BILAN PROSPECTIF: 2014, nous voilà !

Toujours à la pointe de l’innovation, le woxx vous propose un article que vous ne pourriez lire ailleurs. Tandis que nos concurrents s’échinent à établir le bilan de l’année 2012, nous vous livrons, à la faveur d’un corridor spatio-temporel dont nous seuls disposons, celui de 2013.

Notre petit secret: au début identifié comme un «bug», ce mystérieux programme s’est rapidement révélé être une brèche dans l’espace-temps…

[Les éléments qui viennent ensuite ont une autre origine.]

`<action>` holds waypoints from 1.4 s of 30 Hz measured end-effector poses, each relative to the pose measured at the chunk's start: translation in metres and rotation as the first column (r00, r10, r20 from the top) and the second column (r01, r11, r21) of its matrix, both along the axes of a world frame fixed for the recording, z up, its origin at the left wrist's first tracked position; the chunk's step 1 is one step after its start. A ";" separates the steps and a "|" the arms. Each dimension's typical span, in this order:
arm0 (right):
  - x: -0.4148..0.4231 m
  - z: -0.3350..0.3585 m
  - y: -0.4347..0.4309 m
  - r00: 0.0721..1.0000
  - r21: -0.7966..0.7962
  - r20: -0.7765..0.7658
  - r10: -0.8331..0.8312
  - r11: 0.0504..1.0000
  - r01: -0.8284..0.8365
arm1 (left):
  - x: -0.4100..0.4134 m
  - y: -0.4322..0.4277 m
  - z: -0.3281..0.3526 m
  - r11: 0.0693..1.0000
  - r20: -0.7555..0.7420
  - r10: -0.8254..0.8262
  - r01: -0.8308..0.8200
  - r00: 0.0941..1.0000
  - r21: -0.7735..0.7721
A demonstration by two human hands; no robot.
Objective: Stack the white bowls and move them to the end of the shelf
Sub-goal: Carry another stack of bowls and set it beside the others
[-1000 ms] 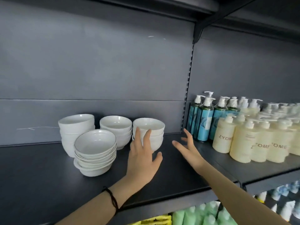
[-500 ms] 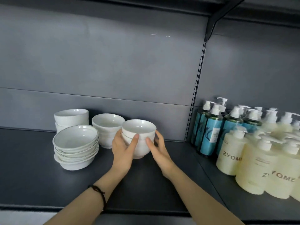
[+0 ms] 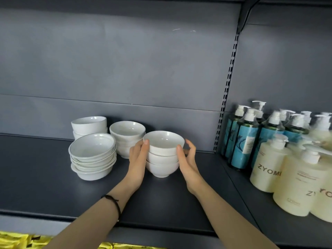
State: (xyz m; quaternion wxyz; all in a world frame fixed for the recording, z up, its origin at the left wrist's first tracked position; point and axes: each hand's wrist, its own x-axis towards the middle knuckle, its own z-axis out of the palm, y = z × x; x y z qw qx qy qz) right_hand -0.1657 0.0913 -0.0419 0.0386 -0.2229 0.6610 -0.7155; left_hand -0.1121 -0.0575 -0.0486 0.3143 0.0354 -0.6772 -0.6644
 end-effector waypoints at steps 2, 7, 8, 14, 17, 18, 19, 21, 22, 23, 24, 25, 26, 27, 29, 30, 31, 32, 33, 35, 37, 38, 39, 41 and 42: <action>0.001 -0.001 0.001 1.000 -0.014 -0.015 0.017 1.000 -0.017 | 0.003 0.003 0.001 1.000 0.026 -0.020 0.020 0.999 -0.021; 0.005 -0.003 0.002 0.988 0.029 -0.071 0.140 0.990 -0.139 | 0.001 0.003 0.000 0.977 -0.005 -0.200 0.199 0.980 0.073; 0.005 -0.003 0.002 0.985 0.036 -0.071 0.158 0.987 -0.156 | 0.001 0.002 -0.002 0.973 0.002 -0.221 0.220 0.975 0.071; 0.003 -0.002 0.003 0.978 0.009 -0.066 0.199 0.980 -0.199 | 0.004 0.002 -0.002 0.960 0.007 -0.280 0.280 0.960 0.017; 0.000 -0.003 0.003 0.977 -0.007 -0.074 0.200 0.980 -0.201 | 0.005 0.004 0.000 0.956 0.018 -0.291 0.291 0.956 -0.016; -0.001 -0.003 0.004 0.977 -0.009 -0.080 0.197 0.980 -0.198 | 0.006 0.004 0.000 0.957 0.023 -0.289 0.290 0.957 -0.019; 0.000 -0.002 0.004 0.977 -0.010 -0.084 0.196 0.980 -0.198 | 0.007 0.005 0.002 0.958 0.029 -0.286 0.286 0.958 -0.022; 0.001 -0.002 0.006 0.978 -0.021 -0.084 0.193 0.980 -0.196 | 0.009 0.007 0.005 0.957 0.037 -0.288 0.290 0.957 -0.030; 0.004 -0.001 0.007 0.979 -0.036 -0.085 0.187 0.981 -0.190 | 0.011 0.009 0.006 0.956 0.031 -0.291 0.292 0.956 -0.036; 0.006 0.000 0.008 0.979 -0.052 -0.097 0.178 0.982 -0.184 | 0.014 0.011 0.008 0.956 0.022 -0.289 0.290 0.957 -0.042; 0.009 0.003 0.009 0.978 -0.062 -0.116 0.172 0.982 -0.180 | 0.016 0.013 0.011 0.956 0.008 -0.288 0.288 0.958 -0.052; 0.012 0.007 0.010 0.977 -0.068 -0.136 0.167 0.982 -0.178 | 0.020 0.015 0.014 0.957 -0.005 -0.286 0.285 0.958 -0.057; 0.015 0.013 0.009 0.975 -0.073 -0.153 0.163 0.982 -0.176 | 0.023 0.016 0.019 0.957 -0.018 -0.285 0.284 0.958 -0.055; 0.019 0.021 0.008 0.972 -0.078 -0.168 0.164 0.981 -0.179 | 0.028 0.016 0.025 0.959 -0.030 -0.281 0.279 0.959 -0.043; 0.027 0.038 0.003 0.969 -0.090 -0.185 0.164 0.979 -0.183 | 0.038 0.015 0.039 0.965 -0.058 -0.262 0.261 0.963 -0.019; 0.032 0.047 0.000 0.967 -0.097 -0.194 0.163 0.978 -0.185 | 0.043 0.013 0.048 0.968 -0.072 -0.250 0.250 0.965 -0.013; 0.038 0.057 -0.005 0.965 -0.105 -0.207 0.163 0.977 -0.188 | 0.049 0.010 0.057 0.972 -0.086 -0.235 0.235 0.968 -0.008; 0.045 0.068 -0.009 0.961 -0.110 -0.218 0.168 0.975 -0.195 | 0.055 0.007 0.067 0.975 -0.096 -0.221 0.222 0.970 -0.004; 0.053 0.078 -0.015 0.958 -0.114 -0.223 0.179 0.971 -0.209 | 0.062 0.002 0.076 0.977 -0.097 -0.212 0.214 0.972 0.003; 0.072 0.095 -0.029 0.953 -0.133 -0.210 0.217 0.960 -0.248 | 0.080 -0.010 0.092 0.982 -0.093 -0.186 0.188 0.978 0.012; 0.090 0.106 -0.048 0.944 -0.148 -0.204 0.260 0.945 -0.292 | 0.101 -0.029 0.102 0.987 -0.110 -0.159 0.161 0.981 0.011; 0.100 0.110 -0.059 0.940 -0.154 -0.202 0.276 0.939 -0.309 | 0.113 -0.040 0.106 0.989 -0.122 -0.147 0.149 0.982 0.010; 0.109 0.112 -0.072 0.937 -0.160 -0.199 0.288 0.934 -0.321 | 0.125 -0.052 0.109 0.991 -0.128 -0.133 0.135 0.983 0.007; 0.129 0.114 -0.101 0.935 -0.174 -0.195 0.297 0.927 -0.331 | 0.151 -0.077 0.113 0.995 -0.133 -0.099 0.100 0.986 0.000; 0.139 0.114 -0.117 0.934 -0.181 -0.193 0.301 0.924 -0.336 | 0.166 -0.090 0.115 0.997 -0.138 -0.079 0.079 0.987 -0.007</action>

Dans son allocution de Noël, le tout nouveau souverain appelle au « retour à la normalité ». Le grand-duc Guillaume V sait de quoi il parle : alors que depuis plus d’une cinquantaine d’années les gouvernements luxembourgeois sont marqués par une stabilité hors norme, c’est ironiquement la Cour grand-ducale, symbole de la continuité et de la stabilité, qui fut assaillie de remous. L’abdication prématurée d’Henri au mois de septembre est d’une lourde charge symbolique. Marqué par une série de maladresses (les bijoux familiaux, le Gréngewald, la loi sur l’euthanasie et finalement l’affaire du Srel), sa position n’était plus tenable. Pourtant, l’on aurait pu croire qu’il choisît, à l’instar de son oncle, le roi des Belges, de se maintenir, tant le pays a traversé tout au long de l’année une crise après l’autre. D’un autre point de vue, la popularité de son fils fraîchement marié, ainsi que son image de jeune homme proche du peuple (le premier à s’exprimer en luxembourgeois sans accent) pouvait donner un coup de fouet à la seule institution, la monarchie, dont on aurait pu penser qu’elle fût l’unique à être épargnée des vicissitudes d’une époque en crise.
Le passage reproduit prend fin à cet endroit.